EXERCISE AIM
How many of the lines below hold the word "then"? Answer only with the number.

COLLECTED MATERIAL
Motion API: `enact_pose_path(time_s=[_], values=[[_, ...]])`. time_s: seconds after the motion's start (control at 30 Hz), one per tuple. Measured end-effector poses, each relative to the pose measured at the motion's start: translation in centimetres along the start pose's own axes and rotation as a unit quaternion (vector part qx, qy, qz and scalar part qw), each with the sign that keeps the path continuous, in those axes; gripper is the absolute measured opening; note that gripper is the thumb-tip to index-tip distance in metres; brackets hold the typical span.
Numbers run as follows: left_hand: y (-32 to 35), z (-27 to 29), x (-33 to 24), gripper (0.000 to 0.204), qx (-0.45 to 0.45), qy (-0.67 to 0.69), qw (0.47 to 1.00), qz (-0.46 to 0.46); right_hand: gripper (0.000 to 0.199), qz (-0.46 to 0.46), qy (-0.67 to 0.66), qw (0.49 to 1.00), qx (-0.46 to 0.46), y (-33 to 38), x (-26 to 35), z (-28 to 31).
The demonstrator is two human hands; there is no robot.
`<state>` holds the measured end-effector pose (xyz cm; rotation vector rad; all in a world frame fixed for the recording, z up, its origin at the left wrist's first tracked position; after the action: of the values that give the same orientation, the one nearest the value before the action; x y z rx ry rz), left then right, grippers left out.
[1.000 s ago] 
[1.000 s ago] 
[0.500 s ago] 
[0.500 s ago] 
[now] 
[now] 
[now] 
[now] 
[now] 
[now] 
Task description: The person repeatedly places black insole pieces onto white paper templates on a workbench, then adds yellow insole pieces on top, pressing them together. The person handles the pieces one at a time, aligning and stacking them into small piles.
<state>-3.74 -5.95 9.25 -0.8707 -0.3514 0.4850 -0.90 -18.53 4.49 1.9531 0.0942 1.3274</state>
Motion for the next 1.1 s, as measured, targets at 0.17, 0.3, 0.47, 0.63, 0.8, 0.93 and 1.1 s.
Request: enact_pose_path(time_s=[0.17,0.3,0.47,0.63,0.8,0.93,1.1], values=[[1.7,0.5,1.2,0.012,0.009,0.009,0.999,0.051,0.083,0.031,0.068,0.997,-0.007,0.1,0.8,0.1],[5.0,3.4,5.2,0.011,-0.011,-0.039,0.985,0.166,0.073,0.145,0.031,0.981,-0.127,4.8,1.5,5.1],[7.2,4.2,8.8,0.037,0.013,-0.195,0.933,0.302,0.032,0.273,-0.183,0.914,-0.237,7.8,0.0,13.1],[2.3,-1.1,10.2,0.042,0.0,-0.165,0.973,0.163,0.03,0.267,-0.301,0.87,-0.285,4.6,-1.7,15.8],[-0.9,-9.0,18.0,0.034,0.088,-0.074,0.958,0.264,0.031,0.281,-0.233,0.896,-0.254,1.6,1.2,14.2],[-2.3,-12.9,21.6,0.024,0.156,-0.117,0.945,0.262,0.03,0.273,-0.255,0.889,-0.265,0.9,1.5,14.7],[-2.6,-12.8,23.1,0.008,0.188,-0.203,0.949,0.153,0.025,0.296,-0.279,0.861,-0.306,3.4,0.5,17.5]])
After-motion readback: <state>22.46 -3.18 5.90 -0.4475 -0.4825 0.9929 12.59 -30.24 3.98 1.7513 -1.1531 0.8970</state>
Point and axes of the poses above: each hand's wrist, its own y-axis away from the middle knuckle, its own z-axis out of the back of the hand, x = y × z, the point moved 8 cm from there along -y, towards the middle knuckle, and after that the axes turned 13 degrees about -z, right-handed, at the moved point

RESPONSE
2